If "jem pomidor" is technically correct it should be accepted. My school teaches this 'correct' form.
I habe a problem with the answer "I eat tomato". This sounds wrong to me. Shouldnt it be either plural or "the tomatoes"?
I think I am eating a tomato would be the best.
The sentence in Polish is about one tomato. We do not distinguish between a tomato and the tomato, and between I eat and I'm eating.
From previous comments, I understood that when I want to say that I'm eating some food, I treat the food like an animate being. But how do I say "I eat tomato" ("eat" like in "I eat tomato because my doctor told me to") in Polish?
[EDIT: Haha, my mistake. I would say "I eat tomatoes" in English, not "I eat tomato". I got temporarily confused because in Serbian we say "Jedem paradajz" (paradajz from Austrian German "Paradeiser"). "Paradajz" is an exception, for other masculine foods we use plural, for example "Jedem oraje (orahe)" - "I eat walnuts" :)
The question still stands - how do I say that I eat some food in Polish? Do I use plural like in English? Is "Jem pomidory" correct?]
First, I might not be the best advisor about it (since I belong to that part of the Polish speakers that do not animate those nouns, for the most part), but I think it's really not so simple as "masculine food is always masculine animate" – „Jem ryża” instead of „Jem ryż” sounds really wrong, I think it only involves vegetables, but as I said, I'm not sure („Jem selera” instead of „Jem seler” sounds just as wrong to me or in fact, ”jem pomidora”. :P).
As for present simple, it's just translated to Polish „czas teraźniejszy”, there is no real distinction (excluding Verbs of Motion, which also include senses), but if you wanted to say that you eat in general as opposed to eating now, you would indeed go with the plural (where applicable, food generally involves a lot of uncountable nouns, and Polish is no different here).
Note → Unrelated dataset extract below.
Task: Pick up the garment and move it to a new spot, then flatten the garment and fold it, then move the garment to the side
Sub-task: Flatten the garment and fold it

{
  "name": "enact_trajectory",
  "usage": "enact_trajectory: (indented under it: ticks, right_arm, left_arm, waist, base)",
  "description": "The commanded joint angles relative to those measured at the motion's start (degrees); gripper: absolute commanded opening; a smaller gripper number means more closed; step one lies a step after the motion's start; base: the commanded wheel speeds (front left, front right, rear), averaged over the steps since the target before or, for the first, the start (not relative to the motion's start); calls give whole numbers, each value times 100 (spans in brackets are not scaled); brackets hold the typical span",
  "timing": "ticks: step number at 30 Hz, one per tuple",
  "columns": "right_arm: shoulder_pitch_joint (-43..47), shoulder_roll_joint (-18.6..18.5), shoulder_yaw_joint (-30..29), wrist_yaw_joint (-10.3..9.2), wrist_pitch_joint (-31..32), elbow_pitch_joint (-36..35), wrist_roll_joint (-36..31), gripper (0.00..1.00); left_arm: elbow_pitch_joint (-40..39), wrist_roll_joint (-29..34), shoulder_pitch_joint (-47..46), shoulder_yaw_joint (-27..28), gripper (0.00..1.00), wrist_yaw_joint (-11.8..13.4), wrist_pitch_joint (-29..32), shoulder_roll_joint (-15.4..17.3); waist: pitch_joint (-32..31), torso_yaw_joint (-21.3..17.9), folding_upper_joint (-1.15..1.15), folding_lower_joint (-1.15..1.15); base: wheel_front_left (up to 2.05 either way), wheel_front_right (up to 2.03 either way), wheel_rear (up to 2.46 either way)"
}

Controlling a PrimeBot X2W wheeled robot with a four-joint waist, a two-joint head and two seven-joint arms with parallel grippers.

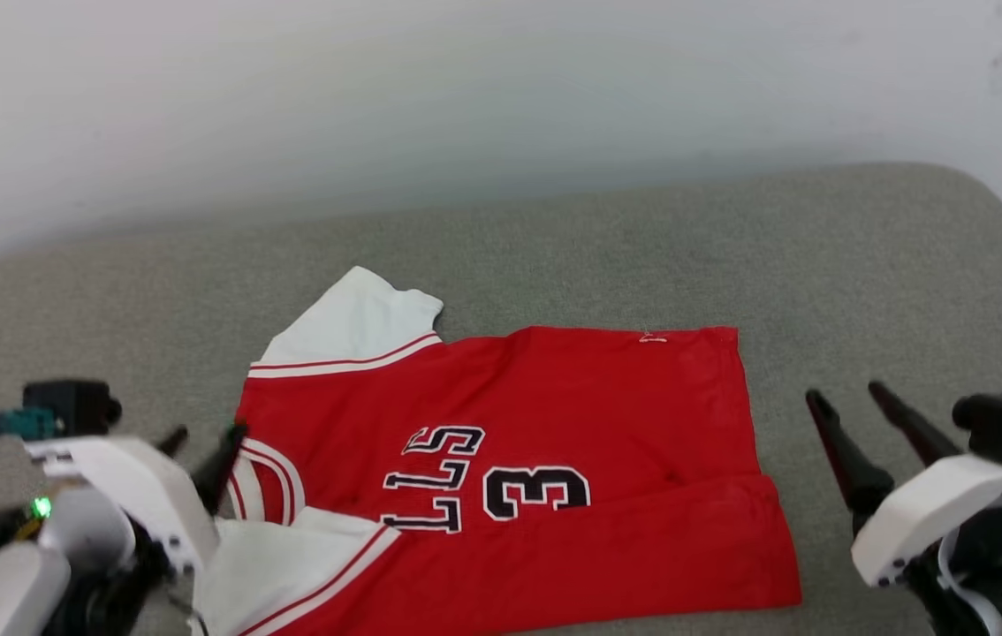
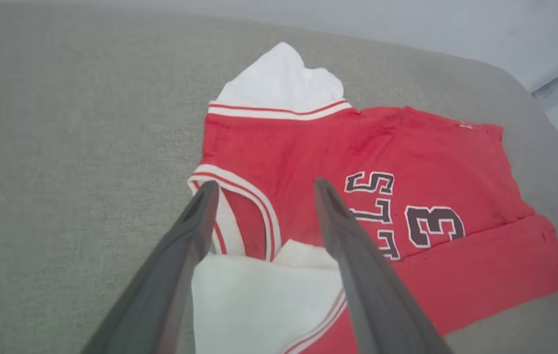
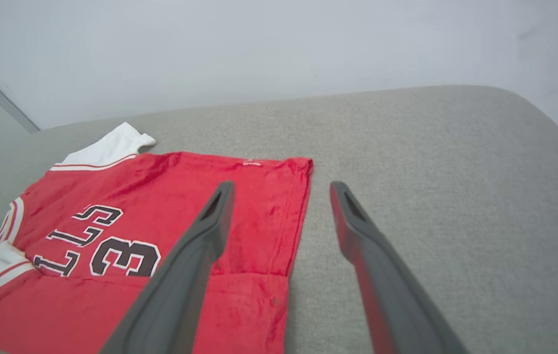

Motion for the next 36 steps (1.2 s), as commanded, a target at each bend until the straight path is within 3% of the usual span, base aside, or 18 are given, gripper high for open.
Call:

Also, if you wanted to state that you generally eat some type of food (like stating you aren't a vegetarian by saying "I eat meat"), the best option would be to use habitual version of the verb, so „jadać” – „Jadam pomidory”. It can be said with normal verb („Jem pomidory”) too though, so some Poles never use the habitual verbs – choice of one or the other is a matter of style, mostly.
Unfortunately, there's no clear rule about what food we treat as animate and what not. And about some of them, people could argue (Jem kotleta vs Jem kotlet (a pork-chop, usually) always causes a debate).
Most of those that are treated as animate are indeed fruits and vegetables. But also such things as szampan (champagne), for example. Or hamburger, or kebab.
Animacy isn't tough enough for us poor learners, native speakers need to disagree about what is and isn't animate too...
In Polish we animate COUNTABLE dishes. So you can't say: Jem bigosa, rosoła, gulasza, krupnika, ryża, obiada etc :)
I think that not alive things that we mostly throw in this category are things that we can easly (and often) carry. They are ‘born’ when we say – Podaj mi jednego ‘give me one’.